I’ve proven
that observation experimentally. Two years ago, after Hurricane Harvey hit
Houston, we lost power for four days. During the day I could sit on the couch
by the big bay window and have enough light to read. The sky was overcast and
the rain kept falling, so the lighting wasn’t generous. By late afternoon my
eyes were straining. I remember reading The
Poem on Nature, C.H. Sisson’s version of Lucretius, which has some
convincing accounts of lousy weather. In the evening, if I wanted another book
and all the flashlights were occupied or we had run out of batteries, I’d go
into my library and “plunge a hand into the dark,” as Maurice Baring writes, confident
I would find “something readable.” Then I would light a candle. In Baring’s
sense my personal library is “ideal.” It contains no junk, no bestsellers or
faddish tracts, nothing that would bore or embarrass me. I don’t even have to
cull such things because I would never bring them into the house.
The aperçu at the top is from Baring’s
memoir The Puppet Show of Memory
(1922), a book I have not read. I am browsing in Maurice Baring Restored (1970), a selection from his work made by
Paul Horgan. At the back is a section called “Good Things,” which Horgan
explains like this:
“Maurice
Baring was fond of the small quotation which could give pleasure while standing
apart from its context. As one who loved to hear ‘good things’ – those felicities
of notion and word which outlast their casual utterance – he could also say
them. It seems appropriate to include in this book a small anthology – he delighted,
too, in making small anthologies of brief extracts – drawn from scattered
sources throughout his whole range of work.”
Baring had a
gift for aphorism. The one quoted above is somewhat compromised by the repetition
of “in” and “into in.” The reader chokes. Normally, Baring is pithier and more
graceful, as he is here in The Grey
Stocking, a play from 1911: “Nothing is more nauseating than praise from
people one dislikes.”
And this,
from a letter to his friend Ethel Smyth on Sept. 2, 1922, in which he describes
an experience I have had many times: “One of the greatest, the supreme
pleasures in life, is, I think, to take up a book, saying to oneself, it is no
use reading that now as I know and remember it too well, and then beginning it
to find that you have forgotten so much of it that the second or third reading
is better than the first.”
And from his
novel C (1924): “Someone was playing
the piano—playing Chopin with so much expression that he was scarcely audible.”
[My
introduction to Baring was Joseph Epstein’s “Maurice Baring and the Good High-Brow,”

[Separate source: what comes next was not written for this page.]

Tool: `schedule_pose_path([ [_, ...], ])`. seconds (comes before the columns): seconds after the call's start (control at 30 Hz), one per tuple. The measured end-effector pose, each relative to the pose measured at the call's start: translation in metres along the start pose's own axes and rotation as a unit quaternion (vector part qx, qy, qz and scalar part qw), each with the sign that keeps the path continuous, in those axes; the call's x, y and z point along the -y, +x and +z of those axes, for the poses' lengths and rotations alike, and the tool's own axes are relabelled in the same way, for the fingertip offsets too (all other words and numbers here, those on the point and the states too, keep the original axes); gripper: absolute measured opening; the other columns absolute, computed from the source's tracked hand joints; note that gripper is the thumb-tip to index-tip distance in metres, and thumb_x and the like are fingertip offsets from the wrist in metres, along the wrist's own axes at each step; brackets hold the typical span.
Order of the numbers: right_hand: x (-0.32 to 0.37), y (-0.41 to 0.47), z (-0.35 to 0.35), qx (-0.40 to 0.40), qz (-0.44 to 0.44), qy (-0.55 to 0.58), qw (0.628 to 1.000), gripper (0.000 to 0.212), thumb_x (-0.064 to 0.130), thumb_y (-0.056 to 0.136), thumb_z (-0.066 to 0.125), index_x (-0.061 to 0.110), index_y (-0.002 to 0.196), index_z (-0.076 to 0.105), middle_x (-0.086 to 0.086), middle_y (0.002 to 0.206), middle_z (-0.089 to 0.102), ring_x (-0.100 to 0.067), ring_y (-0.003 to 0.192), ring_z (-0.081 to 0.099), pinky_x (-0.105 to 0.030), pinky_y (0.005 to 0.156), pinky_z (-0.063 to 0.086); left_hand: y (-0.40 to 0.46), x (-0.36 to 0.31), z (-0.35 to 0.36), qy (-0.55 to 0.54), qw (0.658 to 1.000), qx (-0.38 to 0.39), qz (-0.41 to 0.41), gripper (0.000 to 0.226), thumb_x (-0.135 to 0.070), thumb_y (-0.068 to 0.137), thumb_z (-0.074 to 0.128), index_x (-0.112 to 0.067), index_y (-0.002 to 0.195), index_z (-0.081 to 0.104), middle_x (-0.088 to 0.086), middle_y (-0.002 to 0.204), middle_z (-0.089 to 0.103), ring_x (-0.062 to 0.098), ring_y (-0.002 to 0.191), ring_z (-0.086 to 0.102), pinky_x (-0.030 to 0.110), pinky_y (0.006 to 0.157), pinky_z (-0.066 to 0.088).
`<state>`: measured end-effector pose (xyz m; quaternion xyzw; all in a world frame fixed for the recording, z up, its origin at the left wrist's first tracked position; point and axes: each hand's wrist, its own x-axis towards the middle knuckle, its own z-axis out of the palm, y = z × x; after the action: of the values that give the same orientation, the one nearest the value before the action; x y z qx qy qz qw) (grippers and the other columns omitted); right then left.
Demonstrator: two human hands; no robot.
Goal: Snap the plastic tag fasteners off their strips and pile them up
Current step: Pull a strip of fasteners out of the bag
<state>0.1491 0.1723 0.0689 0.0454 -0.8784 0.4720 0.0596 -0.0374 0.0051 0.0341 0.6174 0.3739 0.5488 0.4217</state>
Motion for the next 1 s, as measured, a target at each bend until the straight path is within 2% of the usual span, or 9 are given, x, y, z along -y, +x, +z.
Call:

published in The New Criterion in
1992. And go here to look at Baring’s travel library.]
3 comments:
I read Baring's Puppet Show of Memory some 35+ years ago. Sadly, I don't remember a great deal of it but happily, I do remember enough that I have ever since had a fond feeling for its author.
Some books are undeservedly forgotten; none is undeservedly remembered.
— W.H. Auden
Have you read "C."? I think it's marvelous.